*** Opening DATA BELOW ***

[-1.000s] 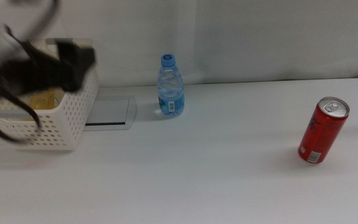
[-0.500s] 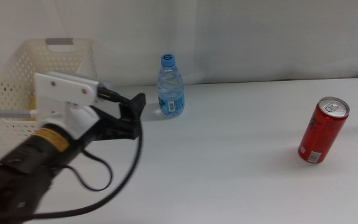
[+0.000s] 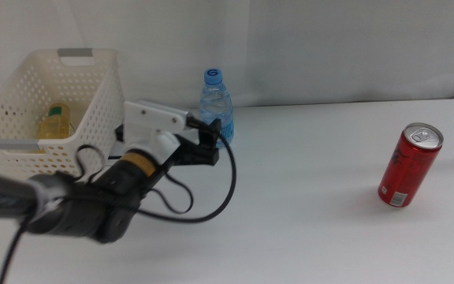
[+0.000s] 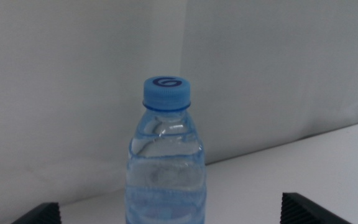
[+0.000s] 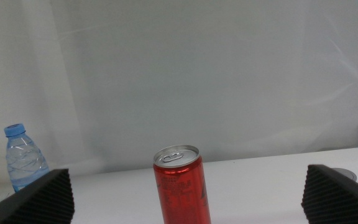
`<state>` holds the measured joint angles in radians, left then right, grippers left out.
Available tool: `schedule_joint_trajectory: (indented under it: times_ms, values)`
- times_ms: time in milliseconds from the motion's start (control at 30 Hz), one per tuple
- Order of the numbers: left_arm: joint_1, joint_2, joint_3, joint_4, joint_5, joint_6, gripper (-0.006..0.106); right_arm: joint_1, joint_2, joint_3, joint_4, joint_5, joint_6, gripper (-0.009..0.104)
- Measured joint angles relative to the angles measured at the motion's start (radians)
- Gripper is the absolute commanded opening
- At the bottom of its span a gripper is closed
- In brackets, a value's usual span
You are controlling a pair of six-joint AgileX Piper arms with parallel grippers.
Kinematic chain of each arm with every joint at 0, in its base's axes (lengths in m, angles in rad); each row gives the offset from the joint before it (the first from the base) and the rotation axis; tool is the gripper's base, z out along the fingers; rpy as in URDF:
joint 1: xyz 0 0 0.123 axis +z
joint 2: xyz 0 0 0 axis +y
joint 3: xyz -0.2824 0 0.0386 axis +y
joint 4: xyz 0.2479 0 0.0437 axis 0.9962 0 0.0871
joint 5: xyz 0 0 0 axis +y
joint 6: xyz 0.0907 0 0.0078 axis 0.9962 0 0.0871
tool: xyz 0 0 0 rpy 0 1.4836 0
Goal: Use arms to grab the bottles and put them into the dustbin to the left of the table.
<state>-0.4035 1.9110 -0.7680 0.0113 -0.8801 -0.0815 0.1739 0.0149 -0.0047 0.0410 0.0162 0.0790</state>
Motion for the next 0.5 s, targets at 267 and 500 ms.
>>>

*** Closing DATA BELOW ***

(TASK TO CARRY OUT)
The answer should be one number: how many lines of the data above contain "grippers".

(RESULT FOR THIS TASK)
2